→ What you need to do: Extract the first line through the line containing "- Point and" from the listing below, exactly as written.

→ Extracted records:
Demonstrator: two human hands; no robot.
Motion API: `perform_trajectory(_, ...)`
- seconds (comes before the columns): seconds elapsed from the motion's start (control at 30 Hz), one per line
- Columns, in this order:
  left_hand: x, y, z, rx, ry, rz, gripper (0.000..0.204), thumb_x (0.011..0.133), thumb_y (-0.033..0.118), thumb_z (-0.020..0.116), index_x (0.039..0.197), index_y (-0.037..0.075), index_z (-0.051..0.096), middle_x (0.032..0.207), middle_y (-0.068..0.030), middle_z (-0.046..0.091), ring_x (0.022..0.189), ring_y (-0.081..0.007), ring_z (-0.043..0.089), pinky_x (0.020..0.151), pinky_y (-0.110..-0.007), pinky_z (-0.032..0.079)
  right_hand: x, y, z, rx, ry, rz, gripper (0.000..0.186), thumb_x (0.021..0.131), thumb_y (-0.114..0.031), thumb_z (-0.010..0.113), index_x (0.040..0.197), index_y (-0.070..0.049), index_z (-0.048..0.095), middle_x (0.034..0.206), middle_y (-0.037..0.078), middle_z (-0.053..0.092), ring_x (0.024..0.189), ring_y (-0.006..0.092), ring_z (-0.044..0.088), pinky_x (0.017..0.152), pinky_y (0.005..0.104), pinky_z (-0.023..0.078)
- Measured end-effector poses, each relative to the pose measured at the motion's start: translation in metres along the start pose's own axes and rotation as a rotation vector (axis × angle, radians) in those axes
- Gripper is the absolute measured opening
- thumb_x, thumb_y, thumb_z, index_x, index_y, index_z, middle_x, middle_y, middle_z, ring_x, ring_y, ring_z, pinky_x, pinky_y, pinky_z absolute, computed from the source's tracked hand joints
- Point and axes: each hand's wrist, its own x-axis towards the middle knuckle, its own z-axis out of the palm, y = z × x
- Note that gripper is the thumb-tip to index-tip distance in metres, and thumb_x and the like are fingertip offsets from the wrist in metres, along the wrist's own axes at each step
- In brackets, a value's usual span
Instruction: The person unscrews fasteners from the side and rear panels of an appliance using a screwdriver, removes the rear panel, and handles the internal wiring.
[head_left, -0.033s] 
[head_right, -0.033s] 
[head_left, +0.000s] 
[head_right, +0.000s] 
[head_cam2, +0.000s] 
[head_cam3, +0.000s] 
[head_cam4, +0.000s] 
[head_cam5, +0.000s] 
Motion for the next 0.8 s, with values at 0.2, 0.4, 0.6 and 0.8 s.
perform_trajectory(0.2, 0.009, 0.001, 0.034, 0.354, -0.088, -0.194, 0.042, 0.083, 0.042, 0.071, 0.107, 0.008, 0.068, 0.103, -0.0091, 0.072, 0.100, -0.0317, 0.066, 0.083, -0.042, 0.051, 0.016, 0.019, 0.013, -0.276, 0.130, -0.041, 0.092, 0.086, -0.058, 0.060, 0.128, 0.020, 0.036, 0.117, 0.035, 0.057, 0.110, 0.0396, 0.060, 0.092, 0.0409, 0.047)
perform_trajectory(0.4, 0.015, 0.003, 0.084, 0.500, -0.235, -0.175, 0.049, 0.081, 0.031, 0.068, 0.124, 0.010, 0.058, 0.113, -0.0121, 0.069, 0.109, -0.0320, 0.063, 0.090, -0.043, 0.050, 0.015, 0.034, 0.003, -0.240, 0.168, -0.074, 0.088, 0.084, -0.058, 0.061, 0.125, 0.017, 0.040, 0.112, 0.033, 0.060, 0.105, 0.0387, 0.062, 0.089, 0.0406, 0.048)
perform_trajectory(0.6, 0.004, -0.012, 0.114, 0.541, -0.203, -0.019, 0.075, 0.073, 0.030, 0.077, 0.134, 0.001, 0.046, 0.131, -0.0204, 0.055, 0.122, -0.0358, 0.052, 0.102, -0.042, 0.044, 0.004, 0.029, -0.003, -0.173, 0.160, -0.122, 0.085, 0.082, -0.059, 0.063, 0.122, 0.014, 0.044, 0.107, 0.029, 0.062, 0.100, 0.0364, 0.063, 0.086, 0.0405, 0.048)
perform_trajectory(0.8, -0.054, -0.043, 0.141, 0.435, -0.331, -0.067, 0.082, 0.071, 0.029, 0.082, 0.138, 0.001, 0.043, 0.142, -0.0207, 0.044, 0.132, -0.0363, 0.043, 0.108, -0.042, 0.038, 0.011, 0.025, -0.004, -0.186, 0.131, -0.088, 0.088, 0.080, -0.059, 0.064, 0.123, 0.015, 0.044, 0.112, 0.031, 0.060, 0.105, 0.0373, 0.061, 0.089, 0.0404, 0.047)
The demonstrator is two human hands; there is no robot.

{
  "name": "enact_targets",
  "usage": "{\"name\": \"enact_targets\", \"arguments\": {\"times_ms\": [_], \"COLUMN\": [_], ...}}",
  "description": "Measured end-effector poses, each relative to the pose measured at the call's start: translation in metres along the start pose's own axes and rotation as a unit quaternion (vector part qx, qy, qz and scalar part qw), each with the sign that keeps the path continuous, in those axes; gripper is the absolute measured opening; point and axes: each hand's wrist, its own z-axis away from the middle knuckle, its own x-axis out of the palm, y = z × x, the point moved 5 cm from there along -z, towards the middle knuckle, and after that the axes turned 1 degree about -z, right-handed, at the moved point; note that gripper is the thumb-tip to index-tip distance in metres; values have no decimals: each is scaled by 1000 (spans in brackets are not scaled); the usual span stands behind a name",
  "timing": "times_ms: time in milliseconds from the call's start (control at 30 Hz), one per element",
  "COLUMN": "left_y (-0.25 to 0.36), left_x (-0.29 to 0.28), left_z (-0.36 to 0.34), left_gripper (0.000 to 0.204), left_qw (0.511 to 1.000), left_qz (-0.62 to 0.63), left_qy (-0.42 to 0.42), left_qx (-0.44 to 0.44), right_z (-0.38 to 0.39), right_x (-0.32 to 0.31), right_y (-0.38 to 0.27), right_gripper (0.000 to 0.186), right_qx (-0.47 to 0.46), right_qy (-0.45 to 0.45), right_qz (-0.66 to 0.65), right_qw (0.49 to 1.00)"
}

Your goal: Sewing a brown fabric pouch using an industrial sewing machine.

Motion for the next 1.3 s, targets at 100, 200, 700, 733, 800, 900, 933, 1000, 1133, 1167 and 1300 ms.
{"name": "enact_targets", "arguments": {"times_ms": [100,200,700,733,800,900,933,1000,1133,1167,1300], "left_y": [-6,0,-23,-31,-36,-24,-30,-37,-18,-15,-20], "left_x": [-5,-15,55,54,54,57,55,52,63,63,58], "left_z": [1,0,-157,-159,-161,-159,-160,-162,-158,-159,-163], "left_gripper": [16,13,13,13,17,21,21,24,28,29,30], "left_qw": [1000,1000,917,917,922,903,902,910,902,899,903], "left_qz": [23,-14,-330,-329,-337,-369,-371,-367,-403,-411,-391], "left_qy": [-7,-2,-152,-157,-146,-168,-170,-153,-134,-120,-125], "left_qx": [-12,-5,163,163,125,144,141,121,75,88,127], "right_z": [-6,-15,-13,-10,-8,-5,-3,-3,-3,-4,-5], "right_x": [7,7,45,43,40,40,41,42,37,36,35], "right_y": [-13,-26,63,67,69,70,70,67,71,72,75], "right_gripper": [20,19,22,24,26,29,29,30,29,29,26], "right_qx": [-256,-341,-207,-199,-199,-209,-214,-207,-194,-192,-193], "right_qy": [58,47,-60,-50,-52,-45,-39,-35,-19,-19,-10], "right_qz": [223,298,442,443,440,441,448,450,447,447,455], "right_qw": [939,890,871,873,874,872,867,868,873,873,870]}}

→ Exercise answer:
Demonstrator: two human hands; no robot.
Motion API: `perform_trajectory(_, ...)`
- seconds (comes before the columns): seconds elapsed from the motion's start (control at 30 Hz), one per line
- Columns, in this order:
  left_hand: x, y, z, rx, ry, rz, gripper (0.000..0.204), thumb_x (0.011..0.133), thumb_y (-0.033..0.118), thumb_z (-0.020..0.116), index_x (0.039..0.197), index_y (-0.037..0.075), index_z (-0.051..0.096), middle_x (0.032..0.207), middle_y (-0.068..0.030), middle_z (-0.046..0.091), ring_x (0.022..0.189), ring_y (-0.081..0.007), ring_z (-0.043..0.089), pinky_x (0.020..0.151), pinky_y (-0.110..-0.007), pinky_z (-0.032..0.079)
  right_hand: x, y, z, rx, ry, rz, gripper (0.000..0.186), thumb_x (0.021..0.131), thumb_y (-0.114..0.031), thumb_z (-0.010..0.113), index_x (0.040..0.197), index_y (-0.070..0.049), index_z (-0.048..0.095), middle_x (0.034..0.206), middle_y (-0.037..0.078), middle_z (-0.053..0.092), ring_x (0.024..0.189), ring_y (-0.006..0.092), ring_z (-0.044..0.088), pinky_x (0.017..0.152), pinky_y (0.005..0.104), pinky_z (-0.023..0.078)
- Measured end-effector poses, each relative to the pose measured at the motion's start: translation in metres along the start pose's own axes and rotation as a rotation vector (axis × angle, radians) in those axes
- Gripper is the absolute measured opening
- thumb_x, thumb_y, thumb_z, index_x, index_y, index_z, middle_x, middle_y, middle_z, ring_x, ring_y, ring_z, pinky_x, pinky_y, pinky_z absolute, computed from the source's tracked hand joints
- Point and axes: each hand's wrist, its own x-axis towards the middle knuckle, its own z-axis out of the palm, y = z × x

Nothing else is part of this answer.